Menos sabemos de la procedencia territorial del personal de
la AE, aunque sí conocemos que la concentración de las estructuras
ministeriales y los mayores centros de decisión y ejecución están en Madrid. La
presencia territorial de la AE es desigual y menguante; se mantiene en algunos
ámbitos, pero en otros muchos es testimonial. El tema no es menor, puesto que
el sistema de acceso por oposición, y sobre todo el formato de tales pruebas
selectivas, así como de la formación ulterior, penaliza con fuerza (sobre todo
económicamente) a quien no es de Madrid o no reside en los aledaños. Nada
sabemos tampoco sobre la extracción de quienes acceden a la función pública del
Estado, al menos con datos exactos. Las intuiciones son muchas y también
algunas certezas. ¿Refleja la función pública de la AE la composición
territorial del propio Estado y de los diferentes grupos sociales y
lingüísticos de la sociedad? Parece obvio que no. Y como muestra un botón: la
asignación del primer destino en la AE sigue, por regla general, sin valorar la
lengua propia de una Comunidad Autónoma para prestar servicios en la
Administración periférica. Tras cuarenta y cinco años de vigencia de la
Constitución es algo que sorprende, cuando menos.
Final: los (inciertos) impactos de una futura reforma
En fin, sobre ese universo tan limitado, en términos de lo
que es el empleo público en general, se proyecta esa reforma vendida a la Unión
Europea como estructural. Que, efectivamente, lo es; pero, para una franja muy
reducida del empleo público español. En cualquier caso, conviene detenerse en
el análisis del Proyecto de Ley, pues ciertamente contiene elementos de interés
que, de concretarse normativamente, pueden servir de palanca para que, en otros
ámbitos territoriales, la función pública (o el empleo público, como ahora se
le llama a esta institución) camine (aunque sea tibiamente) hacia una profesionalización
mayor, que buena falta le hace.
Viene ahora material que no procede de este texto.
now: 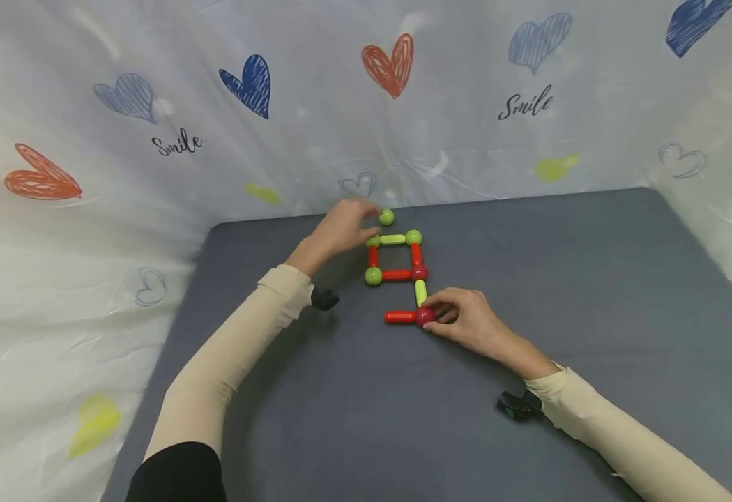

En esto, hay que reconocerlo, la Administración
del Estado tiene mayores cotas de profesionalización que las Administraciones
territoriales (lo cual tampoco es decir mucho, dado los débiles estándares de profesionalización
media de las administraciones territoriales), al menos en sus cuerpos de élite
(A1), aunque hay nubes que amenazan tormenta. La extracción social de esos
miembros de los cuerpos de élite y la conformación de unos procesos selectivos
que requieren revisarse en una parte importante de su trazado, que son las
grandes debilidades del modelo, están sirviendo de punta de lanza para promover
medidas que pueden aún erosionar más si cabe la ya de por sí frágil institución
de función pública. La batalla continuará. Está claro que no sabemos buscar
puntos de encuentro ni el manido justo medio. De un corporativismo acusado
pasamos sin solución de continuidad a un populismo funcionarial falsamente
igualitario, sin saber percibir la necesidad del conocimiento profesional y los
valores de integridad como presupuesto existencial de la institución, ni
tampoco sabemos aplicar la inevitable gestión de la diferencia, siempre
olvidada interesadamente por estos pagos. Al menos este Proyecto de Ley, en sus
presupuestos finalistas, parece ir por esta vía. La clave, una vez más, será
cómo se aplique. Tal y como dijo un personaje de la obra de Balzac en La
Comedia Humana: propuestas de reformas tenemos muchas, el problema siempre está
en quién las ejecuta. Y ahí, siempre, el pulso tiembla. En fin, sin firmeza
ejecutiva, que no se advierte, el empleo público correrá el
serio riesgo de no ser de nadie, todo lo más de sí mismo. Con lo cual
habrá perdido para siempre su esencia. Camino lleva.